Anti-Occupy groups continued to harass Hong Kong’s pro-democracy students at the Mong Kok protest site Saturday morning local time, with reports of fighting as people attempted to stop activists rebuilding an encampment destroyed by a hundreds-strong mob the previous evening.
Students chanted “call the police” as scuffles broke out and objects were thrown.
Pro-government demonstrators also jeered students as they passed the main Admiralty protest area on Hong Kong Island in a tense procession on Saturday morning.
Members of the anti-Occupy movement have adopted blue ribbons as their symbol in opposition to the yellow ribbons of democracy activists. At stake are opposing views of how China’s most international city should be governed, with the pro-democracy camp demanding a freely elected leader and the anti-Occupy movement insisting upon loyalty to Beijing, which is only prepared to grant Hong Kong limited political autonomy.
Local media reported that 18 were injured and 19 arrested after one of the darkest nights in Hong Kong’s political history. Blue-ribbon factions, in what appear to be coordinated attacks, struck at two pro-democracy sites beginning in the mid-afternoon, hitting and kicking students, tearing down banners and destroying tents. Many assailants were masked.
Students allege that females were being targeted for sexual assault. Amnesty International issued a statement Friday saying that police had “failed in their duty” to protect women and girls from attackers. “The police inaction tonight is shameful,” said Mabel Au, Amnesty’s local director.
The Foreign Correspondents Club of Hong Kong said both local and foreign journalists were attacked and intimidated, with female journalists threatened with sexual assault. It released a statement saying it was “deeply disturbed” by the reports.
There were also reports of attacks on students outside the glitzy Pacific Place mall on Queensway, home to five-star hotels and luxury boutiques.
Local criminal syndicates, known as triads, are widely believed to have participated in the violence. Some of those arrested reportedly had triad affiliations.
Most members of the blue-ribbon mobs, however, appear to working class, conservative Hong Kongers, who regard the student protests as a threat to economic stability when the ruinously high cost of living makes day-to-day survival difficult for many.
“I’m expressing my anger—they are disrupting order” said a woman who identified herself as Liu. The 60-year-old school bus driver had shown up at the Causeway Bay protest site to remonstrate with the students because the Occupy protests had left her out of work.

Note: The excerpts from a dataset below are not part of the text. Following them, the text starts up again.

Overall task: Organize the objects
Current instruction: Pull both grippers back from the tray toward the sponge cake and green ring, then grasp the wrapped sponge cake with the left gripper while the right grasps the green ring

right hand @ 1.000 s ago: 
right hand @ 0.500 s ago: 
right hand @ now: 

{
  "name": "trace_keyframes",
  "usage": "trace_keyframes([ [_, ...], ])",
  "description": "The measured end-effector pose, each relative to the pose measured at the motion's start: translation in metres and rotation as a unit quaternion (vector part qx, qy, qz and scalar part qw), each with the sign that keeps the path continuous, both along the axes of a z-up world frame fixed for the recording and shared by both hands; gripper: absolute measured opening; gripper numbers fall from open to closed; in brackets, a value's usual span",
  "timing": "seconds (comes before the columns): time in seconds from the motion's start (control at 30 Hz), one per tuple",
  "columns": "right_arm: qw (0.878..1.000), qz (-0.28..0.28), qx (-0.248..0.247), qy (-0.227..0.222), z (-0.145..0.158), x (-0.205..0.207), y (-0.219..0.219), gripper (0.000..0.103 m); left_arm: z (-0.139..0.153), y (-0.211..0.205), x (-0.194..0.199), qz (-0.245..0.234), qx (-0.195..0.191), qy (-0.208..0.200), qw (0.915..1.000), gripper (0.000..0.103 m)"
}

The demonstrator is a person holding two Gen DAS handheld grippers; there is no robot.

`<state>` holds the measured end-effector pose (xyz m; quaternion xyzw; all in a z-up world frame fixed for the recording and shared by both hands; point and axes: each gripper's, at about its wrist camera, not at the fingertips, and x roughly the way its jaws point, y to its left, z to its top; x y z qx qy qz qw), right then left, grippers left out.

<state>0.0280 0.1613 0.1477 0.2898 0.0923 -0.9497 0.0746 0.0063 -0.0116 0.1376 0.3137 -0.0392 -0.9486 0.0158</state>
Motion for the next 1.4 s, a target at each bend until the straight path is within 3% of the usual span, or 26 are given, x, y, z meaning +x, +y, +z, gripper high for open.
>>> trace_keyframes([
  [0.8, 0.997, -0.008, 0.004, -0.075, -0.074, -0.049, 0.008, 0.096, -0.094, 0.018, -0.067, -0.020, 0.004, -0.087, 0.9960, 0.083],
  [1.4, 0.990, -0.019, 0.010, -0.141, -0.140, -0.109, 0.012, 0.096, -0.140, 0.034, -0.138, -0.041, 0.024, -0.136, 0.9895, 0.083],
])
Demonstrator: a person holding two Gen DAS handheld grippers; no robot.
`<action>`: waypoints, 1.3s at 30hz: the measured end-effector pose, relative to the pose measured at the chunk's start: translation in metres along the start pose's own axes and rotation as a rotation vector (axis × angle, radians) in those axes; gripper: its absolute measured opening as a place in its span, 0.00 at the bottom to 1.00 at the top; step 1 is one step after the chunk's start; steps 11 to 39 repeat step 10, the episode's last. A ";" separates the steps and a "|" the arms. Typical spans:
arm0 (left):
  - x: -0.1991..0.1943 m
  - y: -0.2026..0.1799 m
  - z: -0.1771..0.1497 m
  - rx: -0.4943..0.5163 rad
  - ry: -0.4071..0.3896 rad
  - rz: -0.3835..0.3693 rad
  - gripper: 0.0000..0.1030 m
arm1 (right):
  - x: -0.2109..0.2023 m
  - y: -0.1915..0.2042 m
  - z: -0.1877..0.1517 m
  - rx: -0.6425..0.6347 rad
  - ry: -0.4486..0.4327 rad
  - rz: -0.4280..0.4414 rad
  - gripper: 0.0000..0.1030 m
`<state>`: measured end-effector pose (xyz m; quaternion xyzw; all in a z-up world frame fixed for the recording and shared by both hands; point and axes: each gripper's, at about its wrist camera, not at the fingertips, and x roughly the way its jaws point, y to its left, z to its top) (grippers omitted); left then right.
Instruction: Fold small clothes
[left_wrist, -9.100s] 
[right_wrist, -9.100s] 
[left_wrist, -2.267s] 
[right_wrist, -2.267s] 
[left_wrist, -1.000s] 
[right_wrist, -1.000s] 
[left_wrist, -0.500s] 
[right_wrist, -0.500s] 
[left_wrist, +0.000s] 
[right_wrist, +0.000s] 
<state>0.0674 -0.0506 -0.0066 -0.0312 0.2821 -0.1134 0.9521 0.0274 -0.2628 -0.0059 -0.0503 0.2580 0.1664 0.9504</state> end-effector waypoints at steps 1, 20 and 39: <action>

The police have been criticized for not adequately protecting students during last night’s violence and for double standards in deciding not to use pepper spray on anti-Occupy mobs. This is in contrast to the pepper spraying of students earlier in the week, whose use of umbrellas to protect themselves gave the democracy movement its nickname: the Umbrella Revolution.
“I think the police here cannot protect us anymore,” said a protester surnamed Fong, who declined to give their first name. The 24-year-old civil servant said last night’s violence “told me I cannot be safe in Hong Kong.”
Leading student activist, Joshua Wong of the group Scholarism, told local media that “The police clearly have double standards. We are very angry, but we will keep the protests peaceful.”
The lack of an official condemnation of blue-ribbon violence has been conspicuous. The police issued a general appeal to people “to express their views in a peaceful and rational manner,” while Chief Secretary Carrie Lam asked for democracy protesters to withdraw from the Mong Kok site after yesterday’s clashes. But neither referred specifically to anti-Occupy elements.
The government meanwhile issued a hardline statement Friday attacking student demonstrators as “inhumane” and “worse than that of radical social activists,” and accusing them of creating “almost complete anarchy.”
The harsh wording appears at odds with the widely reported peaceful and well-organized nature of the democracy protests.
Proposed talks between students and the government have been canceled in the wake of Friday’s attacks. The city remains tense with further rallies planned later Saturday by anti-Occupy groups.
Paul Zimmerman, a district councilor who daringly stole the show during official National Day celebrations by unfurling a yellow umbrella in support of the students, called on activists to consolidate protests in the main Admiralty site and avoid further “violence by provocateurs.”
“Keep up your presence, but try to give people the street back,” he said. Otherwise, he fears “It’s all going to be ugly.”